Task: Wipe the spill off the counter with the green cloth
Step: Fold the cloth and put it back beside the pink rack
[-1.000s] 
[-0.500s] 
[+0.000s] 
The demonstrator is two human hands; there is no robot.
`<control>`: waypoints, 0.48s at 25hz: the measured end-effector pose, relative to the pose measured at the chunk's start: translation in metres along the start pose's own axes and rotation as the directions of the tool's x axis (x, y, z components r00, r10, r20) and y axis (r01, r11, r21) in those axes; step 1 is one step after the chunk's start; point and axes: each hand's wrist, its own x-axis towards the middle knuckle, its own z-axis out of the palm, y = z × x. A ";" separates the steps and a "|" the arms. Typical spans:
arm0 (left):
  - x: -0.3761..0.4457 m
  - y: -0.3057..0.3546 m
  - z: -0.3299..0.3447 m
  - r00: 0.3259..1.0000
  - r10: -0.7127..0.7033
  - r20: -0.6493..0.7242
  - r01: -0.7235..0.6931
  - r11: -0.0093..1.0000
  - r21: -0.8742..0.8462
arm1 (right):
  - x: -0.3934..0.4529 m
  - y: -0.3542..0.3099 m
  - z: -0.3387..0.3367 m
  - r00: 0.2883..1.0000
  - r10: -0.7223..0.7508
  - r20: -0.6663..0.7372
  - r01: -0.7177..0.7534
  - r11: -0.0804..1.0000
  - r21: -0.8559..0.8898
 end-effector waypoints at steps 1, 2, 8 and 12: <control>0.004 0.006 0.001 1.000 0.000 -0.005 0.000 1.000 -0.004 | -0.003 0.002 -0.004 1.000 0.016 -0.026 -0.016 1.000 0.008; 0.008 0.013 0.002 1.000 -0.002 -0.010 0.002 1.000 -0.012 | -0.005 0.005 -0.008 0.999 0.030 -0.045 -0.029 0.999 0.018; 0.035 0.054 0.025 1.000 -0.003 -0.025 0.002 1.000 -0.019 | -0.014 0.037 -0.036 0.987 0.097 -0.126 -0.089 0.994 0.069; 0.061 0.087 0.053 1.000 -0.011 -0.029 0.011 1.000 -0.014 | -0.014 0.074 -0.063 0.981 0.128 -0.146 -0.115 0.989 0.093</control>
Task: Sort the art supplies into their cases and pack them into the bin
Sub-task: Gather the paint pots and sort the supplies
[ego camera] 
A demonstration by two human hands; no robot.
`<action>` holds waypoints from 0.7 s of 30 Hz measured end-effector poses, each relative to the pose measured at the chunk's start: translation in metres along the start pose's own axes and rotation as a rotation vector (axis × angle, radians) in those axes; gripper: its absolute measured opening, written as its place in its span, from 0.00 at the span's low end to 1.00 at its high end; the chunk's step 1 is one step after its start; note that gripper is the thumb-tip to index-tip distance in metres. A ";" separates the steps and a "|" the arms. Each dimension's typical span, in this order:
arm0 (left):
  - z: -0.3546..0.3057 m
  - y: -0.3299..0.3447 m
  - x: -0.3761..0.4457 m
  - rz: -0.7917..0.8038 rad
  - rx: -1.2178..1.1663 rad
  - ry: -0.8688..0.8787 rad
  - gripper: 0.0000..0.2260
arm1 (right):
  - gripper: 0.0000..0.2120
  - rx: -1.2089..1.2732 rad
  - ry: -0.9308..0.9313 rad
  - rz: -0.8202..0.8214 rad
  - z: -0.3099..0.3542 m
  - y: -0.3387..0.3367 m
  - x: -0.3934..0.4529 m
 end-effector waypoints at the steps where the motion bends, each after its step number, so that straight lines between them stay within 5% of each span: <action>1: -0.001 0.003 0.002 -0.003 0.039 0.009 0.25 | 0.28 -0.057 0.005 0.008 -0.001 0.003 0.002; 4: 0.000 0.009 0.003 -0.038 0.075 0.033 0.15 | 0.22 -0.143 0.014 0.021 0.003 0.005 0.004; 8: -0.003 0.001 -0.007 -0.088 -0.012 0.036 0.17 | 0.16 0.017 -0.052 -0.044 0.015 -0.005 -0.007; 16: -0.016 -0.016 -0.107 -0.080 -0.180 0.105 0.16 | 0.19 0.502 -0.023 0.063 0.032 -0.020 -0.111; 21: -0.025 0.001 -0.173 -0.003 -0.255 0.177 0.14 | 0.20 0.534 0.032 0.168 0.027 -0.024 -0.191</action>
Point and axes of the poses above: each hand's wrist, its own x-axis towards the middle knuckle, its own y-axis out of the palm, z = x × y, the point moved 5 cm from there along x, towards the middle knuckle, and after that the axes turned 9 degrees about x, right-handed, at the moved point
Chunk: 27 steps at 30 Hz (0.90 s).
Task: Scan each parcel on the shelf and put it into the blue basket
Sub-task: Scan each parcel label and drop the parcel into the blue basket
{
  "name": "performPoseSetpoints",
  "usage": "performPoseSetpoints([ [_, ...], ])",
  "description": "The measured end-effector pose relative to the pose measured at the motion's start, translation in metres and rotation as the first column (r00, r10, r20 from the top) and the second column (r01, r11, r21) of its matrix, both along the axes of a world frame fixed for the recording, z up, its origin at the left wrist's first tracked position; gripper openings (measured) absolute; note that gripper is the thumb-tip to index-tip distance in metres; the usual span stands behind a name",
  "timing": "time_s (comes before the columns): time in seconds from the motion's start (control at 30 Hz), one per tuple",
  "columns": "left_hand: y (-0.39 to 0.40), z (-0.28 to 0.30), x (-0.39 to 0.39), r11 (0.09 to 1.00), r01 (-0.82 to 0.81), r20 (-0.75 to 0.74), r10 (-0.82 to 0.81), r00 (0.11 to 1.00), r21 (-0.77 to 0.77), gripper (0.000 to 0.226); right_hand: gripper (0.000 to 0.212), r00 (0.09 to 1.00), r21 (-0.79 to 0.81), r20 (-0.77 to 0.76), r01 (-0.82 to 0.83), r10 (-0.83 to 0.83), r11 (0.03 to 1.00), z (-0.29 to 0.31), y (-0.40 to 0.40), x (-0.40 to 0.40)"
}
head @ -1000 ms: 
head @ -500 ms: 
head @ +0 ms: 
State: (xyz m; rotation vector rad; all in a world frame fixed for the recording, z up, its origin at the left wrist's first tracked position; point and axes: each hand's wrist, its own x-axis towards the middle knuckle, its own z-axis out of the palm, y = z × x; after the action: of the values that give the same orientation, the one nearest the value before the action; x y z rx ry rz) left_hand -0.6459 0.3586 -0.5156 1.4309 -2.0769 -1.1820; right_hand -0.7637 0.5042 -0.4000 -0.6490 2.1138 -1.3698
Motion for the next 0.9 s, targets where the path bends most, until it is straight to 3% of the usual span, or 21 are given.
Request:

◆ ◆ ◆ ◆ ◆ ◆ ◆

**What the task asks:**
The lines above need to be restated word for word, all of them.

**Response below:**
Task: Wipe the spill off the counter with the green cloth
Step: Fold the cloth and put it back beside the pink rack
[-1.000s] 
[-0.500s] 
[+0.000s] 
The demonstrator is two human hands; there is no robot.
`<control>`: waypoints, 0.48s at 25hz: the measured end-effector pose, relative to the pose measured at the chunk's start: translation in metres along the start pose's own axes and rotation as the directions of the tool's x axis (x, y, z components r00, r10, r20) and y axis (r01, r11, r21) in those axes; step 1 is one step after the chunk's start; point and axes: each hand's wrist, its own x-axis towards the middle knuckle, its own z-axis out of the palm, y = z × x. A ";" separates the steps and a "|" the arms. Typical spans:
arm0 (left):
  - x: -0.3761..0.4457 m
  - y: -0.3057..0.3546 m
  - z: -0.3299..0.3447 m
  - r00: 0.3259..1.0000
  - r10: -0.7127..0.7033
  - r20: -0.6493..0.7242
  - r01: -0.7235..0.6931
  - r11: -0.0093..1.0000
  - r21: -0.8742..0.8462
arm1 (right):
  - x: -0.3934..0.4529 m
  - y: -0.3542..0.3099 m
  - z: -0.3387..0.3367 m
  - r00: 0.2883..1.0000
  - r10: -0.7223..0.7508
  - r20: -0.6663..0.7372
  - r01: -0.7177..0.7534
  - r11: -0.0804..1.0000
  - r21: -0.8559..0.8898
 end-effector waypoints at steps 1, 2, 8 and 12: <control>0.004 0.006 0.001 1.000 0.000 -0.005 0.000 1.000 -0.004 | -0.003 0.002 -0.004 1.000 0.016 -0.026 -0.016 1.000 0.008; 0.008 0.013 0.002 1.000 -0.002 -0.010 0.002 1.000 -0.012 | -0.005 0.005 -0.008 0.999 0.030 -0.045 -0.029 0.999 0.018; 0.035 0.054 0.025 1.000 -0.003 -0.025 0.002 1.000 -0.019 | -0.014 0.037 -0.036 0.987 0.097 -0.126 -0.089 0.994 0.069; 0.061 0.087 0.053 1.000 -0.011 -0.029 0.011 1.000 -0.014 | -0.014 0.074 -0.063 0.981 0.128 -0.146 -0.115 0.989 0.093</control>
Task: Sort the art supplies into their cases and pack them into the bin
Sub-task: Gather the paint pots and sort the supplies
[ego camera] 
A demonstration by two human hands; no robot.
`<action>` holds waypoints from 0.7 s of 30 Hz measured end-effector poses, each relative to the pose measured at the chunk's start: translation in metres along the start pose's own axes and rotation as a rotation vector (axis × angle, radians) in those axes; gripper: its absolute measured opening, written as its place in its span, from 0.00 at the span's low end to 1.00 at its high end; the chunk's step 1 is one step after its start; note that gripper is the thumb-tip to index-tip distance in metres. A ";" separates the steps and a "|" the arms. Each dimension's typical span, in this order:
arm0 (left):
  - z: -0.3546..0.3057 m
  - y: -0.3299..0.3447 m
  - x: -0.3761..0.4457 m
  - rz: -0.7917..0.8038 rad
  - rx: -1.2178..1.1663 rad
  - ry: -0.8688..0.8787 rad
  - gripper: 0.0000..0.2260
arm1 (right):
  - gripper: 0.0000..0.2120
  - rx: -1.2089..1.2732 rad
  - ry: -0.9308..0.9313 rad
  - rz: -0.8202..0.8214 rad
  - z: -0.3099..0.3542 m
  - y: -0.3387..0.3367 m
  - x: -0.3934..0.4529 m
 end-effector waypoints at the steps where the motion bends, each after its step number, so that straight lines between them stay within 5% of each span: <action>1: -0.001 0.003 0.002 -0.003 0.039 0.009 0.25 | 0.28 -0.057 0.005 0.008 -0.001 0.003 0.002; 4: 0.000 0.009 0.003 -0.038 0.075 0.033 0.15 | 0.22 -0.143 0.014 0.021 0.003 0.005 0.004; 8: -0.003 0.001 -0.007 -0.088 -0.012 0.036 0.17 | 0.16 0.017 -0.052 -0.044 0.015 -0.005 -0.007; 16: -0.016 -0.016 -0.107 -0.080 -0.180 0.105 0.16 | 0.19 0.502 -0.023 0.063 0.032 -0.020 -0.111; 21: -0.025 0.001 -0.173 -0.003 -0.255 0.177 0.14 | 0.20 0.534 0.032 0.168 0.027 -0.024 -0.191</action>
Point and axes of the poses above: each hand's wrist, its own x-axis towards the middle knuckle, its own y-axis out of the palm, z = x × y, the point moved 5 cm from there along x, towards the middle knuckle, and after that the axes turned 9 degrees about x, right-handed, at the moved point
Chunk: 27 steps at 30 Hz (0.90 s).
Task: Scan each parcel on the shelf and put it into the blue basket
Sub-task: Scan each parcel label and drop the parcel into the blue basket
{
  "name": "performPoseSetpoints",
  "usage": "performPoseSetpoints([ [_, ...], ])",
  "description": "The measured end-effector pose relative to the pose measured at the motion's start, translation in metres and rotation as the first column (r00, r10, r20 from the top) and the second column (r01, r11, r21) of its matrix, both along the axes of a world frame fixed for the recording, z up, its origin at the left wrist's first tracked position; gripper openings (measured) absolute; note that gripper is the thumb-tip to index-tip distance in metres; the usual span stands behind a name",
  "timing": "time_s (comes before the columns): time in seconds from the motion's start (control at 30 Hz), one per tuple",
  "columns": "left_hand: y (-0.39 to 0.40), z (-0.28 to 0.30), x (-0.39 to 0.39), r11 (0.09 to 1.00), r01 (-0.82 to 0.81), r20 (-0.75 to 0.74), r10 (-0.82 to 0.81), r00 (0.11 to 1.00), r21 (-0.77 to 0.77), gripper (0.000 to 0.226); right_hand: gripper (0.000 to 0.212), r00 (0.09 to 1.00), r21 (-0.79 to 0.81), r20 (-0.77 to 0.76), r01 (-0.82 to 0.83), r10 (-0.83 to 0.83), r11 (0.03 to 1.00), z (-0.29 to 0.31), y (-0.40 to 0.40), x (-0.40 to 0.40)"
}
head @ -1000 ms: 
head @ -500 ms: 
head @ +0 ms: 
State: (xyz m; rotation vector rad; all in a world frame fixed for the recording, z up, its origin at the left wrist's first tracked position; point and axes: each hand's wrist, its own x-axis towards the middle knuckle, its own z-axis out of the palm, y = z × x; after the action: of the values that give the same orientation, the one nearest the value before the action; x y z rx ry rz) left_hand -0.6459 0.3586 -0.5156 1.4309 -2.0769 -1.1820; right_hand -0.7637 0.5042 -0.4000 -0.6490 2.1138 -1.3698
Motion for the next 0.9 s, targets where the path bends most, until it is straight to 3% of the usual span, or 21 are given.
Request:

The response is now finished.